*** Data shown ***
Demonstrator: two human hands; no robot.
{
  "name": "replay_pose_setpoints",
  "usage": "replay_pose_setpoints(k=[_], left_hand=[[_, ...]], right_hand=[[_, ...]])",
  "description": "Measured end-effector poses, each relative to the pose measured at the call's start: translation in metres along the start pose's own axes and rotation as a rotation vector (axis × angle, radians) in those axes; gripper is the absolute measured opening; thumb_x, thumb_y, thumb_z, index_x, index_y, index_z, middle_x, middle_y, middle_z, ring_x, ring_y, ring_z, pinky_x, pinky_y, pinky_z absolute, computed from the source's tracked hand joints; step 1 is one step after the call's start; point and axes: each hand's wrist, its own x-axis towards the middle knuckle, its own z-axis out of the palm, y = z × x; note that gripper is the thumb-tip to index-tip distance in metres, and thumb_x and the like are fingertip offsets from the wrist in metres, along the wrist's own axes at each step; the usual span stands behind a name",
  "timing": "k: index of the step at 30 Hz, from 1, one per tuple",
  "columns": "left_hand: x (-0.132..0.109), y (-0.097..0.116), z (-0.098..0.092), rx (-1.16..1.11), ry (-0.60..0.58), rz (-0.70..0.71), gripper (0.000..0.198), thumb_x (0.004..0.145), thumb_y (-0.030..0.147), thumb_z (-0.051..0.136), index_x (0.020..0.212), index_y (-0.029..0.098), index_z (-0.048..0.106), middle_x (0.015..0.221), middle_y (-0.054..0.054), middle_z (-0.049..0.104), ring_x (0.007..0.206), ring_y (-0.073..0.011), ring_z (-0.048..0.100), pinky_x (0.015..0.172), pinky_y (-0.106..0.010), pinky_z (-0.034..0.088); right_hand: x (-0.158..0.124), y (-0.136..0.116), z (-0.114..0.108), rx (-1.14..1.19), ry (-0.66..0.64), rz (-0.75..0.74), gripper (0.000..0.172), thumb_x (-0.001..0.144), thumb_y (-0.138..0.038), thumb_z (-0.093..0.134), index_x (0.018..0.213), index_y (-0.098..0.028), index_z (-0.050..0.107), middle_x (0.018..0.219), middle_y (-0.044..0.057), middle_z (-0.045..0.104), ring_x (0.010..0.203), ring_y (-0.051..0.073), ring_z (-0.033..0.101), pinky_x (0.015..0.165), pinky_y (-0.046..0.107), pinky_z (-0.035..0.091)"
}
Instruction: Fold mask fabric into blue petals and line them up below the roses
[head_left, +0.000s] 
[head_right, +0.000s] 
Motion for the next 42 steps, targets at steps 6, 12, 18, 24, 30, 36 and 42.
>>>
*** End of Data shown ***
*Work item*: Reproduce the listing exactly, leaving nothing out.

*Expected output*:
Demonstrator: two human hands; no robot.
{
  "name": "replay_pose_setpoints",
  "usage": "replay_pose_setpoints(k=[_], left_hand=[[_, ...]], right_hand=[[_, ...]])",
  "description": "Measured end-effector poses, each relative to the pose measured at the call's start: translation in metres along the start pose's own axes and rotation as a rotation vector (axis × angle, radians) in those axes; gripper is the absolute measured opening; thumb_x, thumb_y, thumb_z, index_x, index_y, index_z, middle_x, middle_y, middle_z, ring_x, ring_y, ring_z, pinky_x, pinky_y, pinky_z absolute, computed from the source's tracked hand joints; step 1 is one step after the call's start; point and axes: each hand's wrist, its own x-axis towards the middle knuckle, its own z-axis out of the palm, y = z × x; note that gripper is the thumb-tip to index-tip distance in metres, and thumb_x and the like are fingertip offsets from the wrist in metres, along the wrist's own axes at each step; the usual span stands behind a name",
  "timing": "k: index of the step at 30 Hz, from 1, one per tuple",
  "columns": "left_hand: x (-0.132..0.109), y (-0.097..0.116), z (-0.098..0.092), rx (-1.16..1.11), ry (-0.60..0.58), rz (-0.70..0.71), gripper (0.000..0.198), thumb_x (0.004..0.145), thumb_y (-0.030..0.147), thumb_z (-0.051..0.136), index_x (0.020..0.212), index_y (-0.029..0.098), index_z (-0.048..0.106), middle_x (0.015..0.221), middle_y (-0.054..0.054), middle_z (-0.049..0.104), ring_x (0.007..0.206), ring_y (-0.073..0.011), ring_z (-0.048..0.100), pinky_x (0.015..0.172), pinky_y (-0.106..0.010), pinky_z (-0.034..0.088); right_hand: x (-0.158..0.124), y (-0.136..0.116), z (-0.114..0.108), rx (-1.14..1.19), ry (-0.66..0.64), rz (-0.75..0.74), gripper (0.000..0.172), thumb_x (-0.001..0.144), thumb_y (-0.138..0.038), thumb_z (-0.093..0.134), index_x (0.018..0.213), index_y (-0.098..0.028), index_z (-0.050..0.107), middle_x (0.018..0.219), middle_y (-0.044..0.057), middle_z (-0.045..0.104), ring_x (0.010..0.203), ring_y (-0.051..0.073), ring_z (-0.033..0.101), pinky_x (0.015..0.165), pinky_y (-0.046..0.107), pinky_z (-0.035..0.091)"
}
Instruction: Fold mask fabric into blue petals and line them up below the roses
[head_left, +0.000s] 
[head_right, +0.000s] 
Motion for the next 42 steps, targets at steps 6, 12, 18, 24, 30, 36 and 42.
>>>

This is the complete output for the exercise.